As we just saw in slide 6, banks currently hold large amounts of excess reserves at the Federal Reserve. As the economy recovers, banks could find it profitable to be more aggressive in lending out their reserves, which in turn would produce faster growth in broader money and credit measures and, ultimately, lead to inflation pressures.
When he turns to the ‘exit strategy’ it all goes bad again. Banks don’t ‘lend out their reserves.’ in fact, lending does not diminish the total reserves in the banking system. Loans ‘create’ their own deposits as a matter of accounting. If the banks made $2 trillion in loans tomorrow total reserves would remain at $2 trillion, until the Fed acted to reduce its portfolio.
Yes, lending can ‘ultimately lead to inflation pressures’ but reserve positions are not constraints on bank lending. Lending is restricted by capital and by lending standards.
Under a gold standard loans are constrained by reserves. Perhaps that notion has been somehow carried over to this analysis of our non convertible currency regime?
As such, when the time comes to tighten monetary policy, we must either substantially reduce excess reserve balances or, if they remain, neutralize their potential effects on broader measures of money and credit and thus on aggregate demand and inflation.
Again, altering reserve balances will not alter lending practices. The Fed’s tool is interest rates, not reserve quantities.
Although, in principle, the ability to pay interest on reserves should be sufficient to allow the Federal Reserve to raise interest rates and control money growth, this approach is likely to be more effective if combined with steps to reduce excess reserves. I will mention three options for achieving such an outcome.
More of the same confusion. Yes, paying interest will be sufficient to raise rates. However a different concept is introduced, raising interest rates to control ‘money growth’ rather than, as previously mentioned, raising rates to attempt to reduce aggregate demand. Last I read and observed the Fed has long abandoned the notion of attempting control ‘money growth’ as a means of controlling aggregate demand. The ‘modern’ approach to monetarism that prescribes interest rate manipulation to control aggregate demand does not presume the transmission mechanism works through ‘money supply’ growth, but instead through other channels.
First, the Federal Reserve could drain bank reserves and reduce the excess liquidity at other institutions by arranging large-scale reverse repurchase agreements (reverse repos) with financial market participants, including banks, the GSEs, and other institutions.
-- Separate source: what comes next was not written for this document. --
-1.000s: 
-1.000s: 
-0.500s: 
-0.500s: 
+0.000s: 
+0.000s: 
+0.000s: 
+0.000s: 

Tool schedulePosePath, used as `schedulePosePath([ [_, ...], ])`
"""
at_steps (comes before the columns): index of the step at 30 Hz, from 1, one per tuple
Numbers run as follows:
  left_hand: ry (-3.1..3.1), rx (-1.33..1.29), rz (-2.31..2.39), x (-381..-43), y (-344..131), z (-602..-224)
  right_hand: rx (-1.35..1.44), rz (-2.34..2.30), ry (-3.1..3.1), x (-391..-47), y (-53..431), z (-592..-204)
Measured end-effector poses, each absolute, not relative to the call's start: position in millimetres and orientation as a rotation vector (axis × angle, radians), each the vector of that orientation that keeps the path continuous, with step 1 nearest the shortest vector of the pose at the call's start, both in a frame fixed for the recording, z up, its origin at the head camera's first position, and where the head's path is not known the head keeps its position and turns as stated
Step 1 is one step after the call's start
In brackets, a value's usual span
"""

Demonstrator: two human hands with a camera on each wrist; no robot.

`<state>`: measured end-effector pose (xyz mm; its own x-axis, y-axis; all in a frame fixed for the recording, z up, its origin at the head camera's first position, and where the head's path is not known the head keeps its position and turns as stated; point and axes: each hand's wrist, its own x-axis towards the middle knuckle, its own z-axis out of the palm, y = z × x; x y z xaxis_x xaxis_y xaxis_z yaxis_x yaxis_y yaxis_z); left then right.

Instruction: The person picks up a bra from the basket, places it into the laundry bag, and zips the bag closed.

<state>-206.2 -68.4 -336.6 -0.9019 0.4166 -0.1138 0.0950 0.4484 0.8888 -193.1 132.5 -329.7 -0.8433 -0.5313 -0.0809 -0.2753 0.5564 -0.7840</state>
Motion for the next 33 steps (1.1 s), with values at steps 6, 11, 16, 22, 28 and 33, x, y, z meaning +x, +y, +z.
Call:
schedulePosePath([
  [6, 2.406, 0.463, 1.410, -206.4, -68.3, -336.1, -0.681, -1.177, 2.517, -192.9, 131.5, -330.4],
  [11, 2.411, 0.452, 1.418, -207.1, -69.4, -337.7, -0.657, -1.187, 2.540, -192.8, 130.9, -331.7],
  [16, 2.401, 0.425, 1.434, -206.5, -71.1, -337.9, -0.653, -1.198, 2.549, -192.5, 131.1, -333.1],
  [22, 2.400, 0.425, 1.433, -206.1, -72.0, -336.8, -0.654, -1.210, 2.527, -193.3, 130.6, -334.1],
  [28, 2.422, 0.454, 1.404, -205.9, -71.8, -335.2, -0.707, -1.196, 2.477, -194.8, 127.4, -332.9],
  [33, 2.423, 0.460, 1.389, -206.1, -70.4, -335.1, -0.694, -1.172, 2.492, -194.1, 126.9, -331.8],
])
Reverse repos are functionally nothing more than another way to pay interest on reserves.
Second, using the authority the Congress gave us to pay interest on banks’ balances at the Federal Reserve, we can offer term deposits to banks, roughly analogous to the certificates of deposit that banks offer to their customers. Bank funds held in term deposits at the Federal Reserve would not be available to be supplied to the federal funds market.
This is also just another way to pay interest on reserves, this time for a term longer than one day.
Third, the Federal Reserve could reduce reserves by selling a portion of its holdings of long-term securities in the open market.
Back to the confusion. The purpose of the purchase of long term securities was to lower long term rates and thereby help the real economy. Selling those securities does the opposite- it increases long term rates, and will presumably slow things down in the real economy.
However, below, he seems to miss that point, and returns to assigning significance to ‘money supply’ measures.
Each of these policy options would help to raise short-term interest rates and limit the growth of broad measures of money and credit, thereby tightening monetary policy.